• [How to complete this task] Please restate, word for word, the lines below that begin at the one with "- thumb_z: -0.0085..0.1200" and end at the one with "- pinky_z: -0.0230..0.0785". Leave out all other lines.

= Beginning of Section =

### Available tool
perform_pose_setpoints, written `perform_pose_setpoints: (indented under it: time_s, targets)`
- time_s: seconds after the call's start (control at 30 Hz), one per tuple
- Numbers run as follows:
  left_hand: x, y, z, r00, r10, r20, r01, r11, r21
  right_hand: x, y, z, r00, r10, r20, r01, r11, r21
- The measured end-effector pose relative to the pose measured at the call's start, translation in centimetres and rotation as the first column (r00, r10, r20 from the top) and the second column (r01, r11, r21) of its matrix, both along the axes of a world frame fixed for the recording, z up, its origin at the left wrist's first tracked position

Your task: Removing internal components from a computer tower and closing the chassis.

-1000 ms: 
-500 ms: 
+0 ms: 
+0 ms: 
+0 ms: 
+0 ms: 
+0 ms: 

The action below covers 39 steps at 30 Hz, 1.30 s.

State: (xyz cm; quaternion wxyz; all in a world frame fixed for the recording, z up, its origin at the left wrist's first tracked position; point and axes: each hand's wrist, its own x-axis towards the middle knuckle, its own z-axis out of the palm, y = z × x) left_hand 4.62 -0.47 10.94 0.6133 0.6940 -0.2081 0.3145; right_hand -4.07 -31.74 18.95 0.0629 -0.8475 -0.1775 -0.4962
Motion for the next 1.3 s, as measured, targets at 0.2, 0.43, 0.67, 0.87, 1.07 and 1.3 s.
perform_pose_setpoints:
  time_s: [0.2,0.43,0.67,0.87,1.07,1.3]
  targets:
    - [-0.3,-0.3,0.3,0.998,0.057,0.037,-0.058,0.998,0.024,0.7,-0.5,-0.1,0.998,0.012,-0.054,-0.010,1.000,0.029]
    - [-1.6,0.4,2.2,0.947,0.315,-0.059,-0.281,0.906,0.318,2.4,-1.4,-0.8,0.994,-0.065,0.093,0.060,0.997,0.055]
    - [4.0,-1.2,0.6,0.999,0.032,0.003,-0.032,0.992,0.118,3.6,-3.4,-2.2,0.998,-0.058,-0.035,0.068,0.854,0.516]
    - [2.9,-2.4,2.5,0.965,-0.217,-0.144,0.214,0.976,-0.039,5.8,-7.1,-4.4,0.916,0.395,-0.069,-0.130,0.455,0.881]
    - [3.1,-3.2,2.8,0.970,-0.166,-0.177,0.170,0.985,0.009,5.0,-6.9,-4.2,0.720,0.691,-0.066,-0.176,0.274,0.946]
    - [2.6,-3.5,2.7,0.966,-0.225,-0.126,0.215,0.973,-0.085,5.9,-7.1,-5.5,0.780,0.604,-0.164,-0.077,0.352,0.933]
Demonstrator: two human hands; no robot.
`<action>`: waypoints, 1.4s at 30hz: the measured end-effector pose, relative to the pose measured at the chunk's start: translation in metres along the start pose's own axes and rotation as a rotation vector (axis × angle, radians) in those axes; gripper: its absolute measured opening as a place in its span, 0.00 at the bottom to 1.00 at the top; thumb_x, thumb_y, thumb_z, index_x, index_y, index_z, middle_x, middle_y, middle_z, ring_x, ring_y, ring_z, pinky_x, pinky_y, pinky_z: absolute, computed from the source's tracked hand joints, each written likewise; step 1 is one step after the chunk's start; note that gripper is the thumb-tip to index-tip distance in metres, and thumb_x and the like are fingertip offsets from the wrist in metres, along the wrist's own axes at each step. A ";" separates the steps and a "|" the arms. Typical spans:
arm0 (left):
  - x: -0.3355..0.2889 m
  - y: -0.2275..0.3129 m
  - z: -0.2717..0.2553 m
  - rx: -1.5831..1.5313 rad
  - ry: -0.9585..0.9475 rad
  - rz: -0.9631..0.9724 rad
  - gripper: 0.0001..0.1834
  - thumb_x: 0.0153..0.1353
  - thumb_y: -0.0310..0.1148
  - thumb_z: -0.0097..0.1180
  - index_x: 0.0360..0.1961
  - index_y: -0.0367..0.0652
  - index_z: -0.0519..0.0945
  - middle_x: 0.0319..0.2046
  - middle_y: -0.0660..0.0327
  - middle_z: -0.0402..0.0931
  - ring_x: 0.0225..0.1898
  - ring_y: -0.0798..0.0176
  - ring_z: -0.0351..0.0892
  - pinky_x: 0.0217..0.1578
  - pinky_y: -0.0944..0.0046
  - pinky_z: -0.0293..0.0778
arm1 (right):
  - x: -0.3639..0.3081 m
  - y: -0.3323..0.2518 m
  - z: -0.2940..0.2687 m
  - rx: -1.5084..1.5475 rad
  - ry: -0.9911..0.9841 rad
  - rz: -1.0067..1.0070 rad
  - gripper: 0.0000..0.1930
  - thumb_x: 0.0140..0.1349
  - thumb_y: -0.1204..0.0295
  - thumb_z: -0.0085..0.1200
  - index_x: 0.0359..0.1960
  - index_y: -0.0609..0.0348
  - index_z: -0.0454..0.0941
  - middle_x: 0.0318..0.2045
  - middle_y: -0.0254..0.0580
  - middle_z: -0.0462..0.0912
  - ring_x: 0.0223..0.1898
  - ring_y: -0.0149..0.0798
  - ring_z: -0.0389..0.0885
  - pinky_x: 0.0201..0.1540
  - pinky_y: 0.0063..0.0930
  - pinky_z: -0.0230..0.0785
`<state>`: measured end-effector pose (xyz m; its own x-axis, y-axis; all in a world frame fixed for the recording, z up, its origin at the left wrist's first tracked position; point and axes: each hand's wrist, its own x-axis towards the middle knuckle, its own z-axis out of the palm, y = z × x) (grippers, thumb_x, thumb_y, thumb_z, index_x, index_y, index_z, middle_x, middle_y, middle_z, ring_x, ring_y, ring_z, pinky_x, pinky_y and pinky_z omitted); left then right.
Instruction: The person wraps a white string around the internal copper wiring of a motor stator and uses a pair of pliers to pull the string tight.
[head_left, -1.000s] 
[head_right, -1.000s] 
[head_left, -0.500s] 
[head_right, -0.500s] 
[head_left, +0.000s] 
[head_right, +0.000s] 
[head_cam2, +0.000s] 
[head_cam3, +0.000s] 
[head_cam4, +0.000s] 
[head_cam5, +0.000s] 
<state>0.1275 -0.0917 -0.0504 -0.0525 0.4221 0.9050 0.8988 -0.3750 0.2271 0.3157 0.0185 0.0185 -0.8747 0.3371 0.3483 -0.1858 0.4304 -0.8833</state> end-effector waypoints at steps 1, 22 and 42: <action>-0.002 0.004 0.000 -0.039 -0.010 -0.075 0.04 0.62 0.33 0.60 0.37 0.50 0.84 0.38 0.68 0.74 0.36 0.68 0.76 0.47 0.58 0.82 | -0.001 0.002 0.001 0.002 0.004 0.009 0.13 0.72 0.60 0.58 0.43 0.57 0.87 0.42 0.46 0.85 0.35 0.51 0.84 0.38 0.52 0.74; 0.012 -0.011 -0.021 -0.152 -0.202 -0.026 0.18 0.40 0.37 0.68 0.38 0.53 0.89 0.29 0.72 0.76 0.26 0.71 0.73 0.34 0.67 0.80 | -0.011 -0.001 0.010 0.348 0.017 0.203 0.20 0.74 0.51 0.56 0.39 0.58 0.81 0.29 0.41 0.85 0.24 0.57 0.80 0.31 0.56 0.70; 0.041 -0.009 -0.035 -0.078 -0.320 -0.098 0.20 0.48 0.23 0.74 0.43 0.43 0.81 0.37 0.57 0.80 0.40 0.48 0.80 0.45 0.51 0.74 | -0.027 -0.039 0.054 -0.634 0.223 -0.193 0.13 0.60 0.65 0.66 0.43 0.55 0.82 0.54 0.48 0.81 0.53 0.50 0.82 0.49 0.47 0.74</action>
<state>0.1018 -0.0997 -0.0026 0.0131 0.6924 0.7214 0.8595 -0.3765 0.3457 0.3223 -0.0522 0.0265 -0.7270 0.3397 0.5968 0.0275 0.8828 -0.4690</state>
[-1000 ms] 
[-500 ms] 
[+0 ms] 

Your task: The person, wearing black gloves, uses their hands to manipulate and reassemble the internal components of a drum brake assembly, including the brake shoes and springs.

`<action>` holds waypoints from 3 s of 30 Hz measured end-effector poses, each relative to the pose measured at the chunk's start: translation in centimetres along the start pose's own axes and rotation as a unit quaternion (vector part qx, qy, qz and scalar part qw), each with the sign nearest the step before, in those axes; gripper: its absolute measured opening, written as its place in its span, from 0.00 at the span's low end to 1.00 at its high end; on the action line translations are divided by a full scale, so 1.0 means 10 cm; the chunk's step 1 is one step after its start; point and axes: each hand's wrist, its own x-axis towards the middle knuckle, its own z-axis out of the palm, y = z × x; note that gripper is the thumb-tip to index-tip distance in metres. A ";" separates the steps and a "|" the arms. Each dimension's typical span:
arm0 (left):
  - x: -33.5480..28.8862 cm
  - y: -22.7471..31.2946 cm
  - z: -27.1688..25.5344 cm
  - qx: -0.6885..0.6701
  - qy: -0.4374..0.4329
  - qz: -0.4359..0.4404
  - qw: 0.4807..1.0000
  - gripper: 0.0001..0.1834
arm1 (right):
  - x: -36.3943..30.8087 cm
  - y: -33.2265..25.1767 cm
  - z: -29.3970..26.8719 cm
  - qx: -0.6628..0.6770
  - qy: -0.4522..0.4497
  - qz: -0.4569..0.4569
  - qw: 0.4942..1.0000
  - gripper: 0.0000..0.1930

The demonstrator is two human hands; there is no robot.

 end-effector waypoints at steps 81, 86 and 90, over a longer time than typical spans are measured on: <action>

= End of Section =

• [Response box]
  - thumb_z: -0.0085..0.1200
  - index_x: 0.0359..0.1960
  - index_y: -0.0609..0.0348
  - index_z: -0.0454..0.0941
  - middle_x: 0.0318..0.2045
  - middle_y: -0.0254..0.0580
  - middle_z: -0.0462..0.0912
  - ring_x: 0.0223..0.1898
  - ring_y: -0.0149..0.0798
  - ring_z: -0.0389..0.0885
  - pinky_x: 0.0201..0.1540
  - pinky_y: 0.0063..0.0930
  - pinky_z: -0.0230..0.0785

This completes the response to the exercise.